Task description: Return, from the listing that follows, each line containing the word "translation".
******
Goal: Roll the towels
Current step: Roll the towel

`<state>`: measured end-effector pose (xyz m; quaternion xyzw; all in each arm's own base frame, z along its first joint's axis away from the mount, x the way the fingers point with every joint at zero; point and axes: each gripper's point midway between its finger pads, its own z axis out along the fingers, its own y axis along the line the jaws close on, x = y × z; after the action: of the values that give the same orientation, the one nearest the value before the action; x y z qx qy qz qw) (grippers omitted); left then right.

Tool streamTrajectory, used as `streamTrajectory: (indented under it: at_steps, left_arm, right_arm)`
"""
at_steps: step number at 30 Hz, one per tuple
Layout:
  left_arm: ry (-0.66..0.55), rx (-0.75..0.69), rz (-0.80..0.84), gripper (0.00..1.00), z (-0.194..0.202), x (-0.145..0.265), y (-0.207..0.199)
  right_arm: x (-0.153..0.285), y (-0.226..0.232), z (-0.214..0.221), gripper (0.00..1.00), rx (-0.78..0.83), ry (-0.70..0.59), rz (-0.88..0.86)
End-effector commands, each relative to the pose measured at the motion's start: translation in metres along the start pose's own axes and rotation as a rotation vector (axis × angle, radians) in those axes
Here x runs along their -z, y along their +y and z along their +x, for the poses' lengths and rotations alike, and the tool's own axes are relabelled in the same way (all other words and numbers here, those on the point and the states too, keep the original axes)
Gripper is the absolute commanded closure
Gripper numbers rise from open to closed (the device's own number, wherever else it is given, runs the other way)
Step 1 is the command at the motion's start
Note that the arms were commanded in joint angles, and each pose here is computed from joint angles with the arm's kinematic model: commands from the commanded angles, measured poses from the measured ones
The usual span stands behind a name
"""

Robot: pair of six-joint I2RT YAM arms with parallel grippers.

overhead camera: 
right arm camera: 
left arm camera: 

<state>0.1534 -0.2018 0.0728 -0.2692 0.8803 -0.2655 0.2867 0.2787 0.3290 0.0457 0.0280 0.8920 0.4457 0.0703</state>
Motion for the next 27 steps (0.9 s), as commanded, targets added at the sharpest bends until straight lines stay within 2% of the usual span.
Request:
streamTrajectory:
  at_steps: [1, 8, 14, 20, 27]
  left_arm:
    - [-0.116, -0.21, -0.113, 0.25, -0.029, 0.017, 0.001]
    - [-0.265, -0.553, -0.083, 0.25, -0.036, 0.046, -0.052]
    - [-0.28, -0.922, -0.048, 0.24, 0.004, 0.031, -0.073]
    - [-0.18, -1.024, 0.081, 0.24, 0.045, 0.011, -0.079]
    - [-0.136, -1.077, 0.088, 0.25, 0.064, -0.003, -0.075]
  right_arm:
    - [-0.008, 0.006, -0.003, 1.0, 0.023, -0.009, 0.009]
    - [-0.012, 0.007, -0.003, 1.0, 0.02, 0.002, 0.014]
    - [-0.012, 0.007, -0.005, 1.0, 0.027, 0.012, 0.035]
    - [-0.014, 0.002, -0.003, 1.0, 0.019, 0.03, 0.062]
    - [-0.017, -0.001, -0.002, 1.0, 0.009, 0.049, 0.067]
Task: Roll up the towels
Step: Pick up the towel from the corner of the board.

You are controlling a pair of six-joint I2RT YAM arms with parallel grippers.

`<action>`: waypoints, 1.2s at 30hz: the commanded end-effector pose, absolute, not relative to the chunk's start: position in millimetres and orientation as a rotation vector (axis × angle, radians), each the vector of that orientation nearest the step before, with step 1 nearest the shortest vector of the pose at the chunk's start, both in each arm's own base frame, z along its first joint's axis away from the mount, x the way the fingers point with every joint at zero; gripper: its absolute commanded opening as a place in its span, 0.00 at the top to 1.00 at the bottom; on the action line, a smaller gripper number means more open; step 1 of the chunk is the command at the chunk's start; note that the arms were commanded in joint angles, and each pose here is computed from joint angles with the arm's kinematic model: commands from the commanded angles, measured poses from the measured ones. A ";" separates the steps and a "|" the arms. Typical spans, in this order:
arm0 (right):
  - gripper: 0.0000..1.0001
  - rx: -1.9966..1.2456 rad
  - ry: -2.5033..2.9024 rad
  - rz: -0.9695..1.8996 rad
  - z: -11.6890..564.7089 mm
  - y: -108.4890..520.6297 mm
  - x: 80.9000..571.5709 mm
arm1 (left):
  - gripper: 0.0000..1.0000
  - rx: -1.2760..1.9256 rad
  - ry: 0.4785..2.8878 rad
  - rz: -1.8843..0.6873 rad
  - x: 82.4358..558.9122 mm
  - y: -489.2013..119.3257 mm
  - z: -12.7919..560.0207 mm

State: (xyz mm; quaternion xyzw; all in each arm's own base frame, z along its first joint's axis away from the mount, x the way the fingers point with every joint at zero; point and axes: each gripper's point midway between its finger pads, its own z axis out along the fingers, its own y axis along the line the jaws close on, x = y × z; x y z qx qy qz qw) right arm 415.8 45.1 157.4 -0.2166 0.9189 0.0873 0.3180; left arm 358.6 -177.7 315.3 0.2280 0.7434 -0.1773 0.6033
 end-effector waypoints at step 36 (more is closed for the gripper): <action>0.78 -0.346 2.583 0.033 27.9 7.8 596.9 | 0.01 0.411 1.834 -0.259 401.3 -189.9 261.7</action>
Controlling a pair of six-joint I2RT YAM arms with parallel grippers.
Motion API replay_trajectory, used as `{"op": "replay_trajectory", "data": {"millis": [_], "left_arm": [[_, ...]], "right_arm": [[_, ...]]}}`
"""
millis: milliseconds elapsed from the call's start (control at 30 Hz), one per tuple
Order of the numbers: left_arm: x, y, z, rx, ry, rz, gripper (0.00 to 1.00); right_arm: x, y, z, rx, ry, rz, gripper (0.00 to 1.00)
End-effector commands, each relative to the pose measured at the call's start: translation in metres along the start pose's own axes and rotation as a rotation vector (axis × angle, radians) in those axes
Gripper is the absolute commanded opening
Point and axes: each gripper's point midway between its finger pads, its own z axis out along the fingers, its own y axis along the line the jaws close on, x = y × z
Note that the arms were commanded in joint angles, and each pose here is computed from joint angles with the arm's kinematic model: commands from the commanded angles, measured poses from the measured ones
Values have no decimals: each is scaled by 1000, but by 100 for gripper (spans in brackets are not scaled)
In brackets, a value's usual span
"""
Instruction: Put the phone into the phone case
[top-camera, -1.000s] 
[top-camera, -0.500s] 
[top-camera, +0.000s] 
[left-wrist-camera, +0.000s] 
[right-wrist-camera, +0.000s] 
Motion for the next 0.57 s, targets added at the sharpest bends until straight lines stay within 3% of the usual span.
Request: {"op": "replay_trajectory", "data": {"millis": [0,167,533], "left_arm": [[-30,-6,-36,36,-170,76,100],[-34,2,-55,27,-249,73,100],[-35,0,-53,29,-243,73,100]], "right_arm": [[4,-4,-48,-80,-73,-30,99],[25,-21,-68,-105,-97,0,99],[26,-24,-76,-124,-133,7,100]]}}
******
Task output:
End-effector commands, each relative to the pose measured at the motion's start: translation in metres along the start pose's own axes and rotation as a rotation vector (axis × angle, radians) in those axes
End-effector commands, each relative to the pose measured at the call's start: translation in metres along the start pose's own axes and rotation as a rotation vector (axis × angle, radians) in those axes

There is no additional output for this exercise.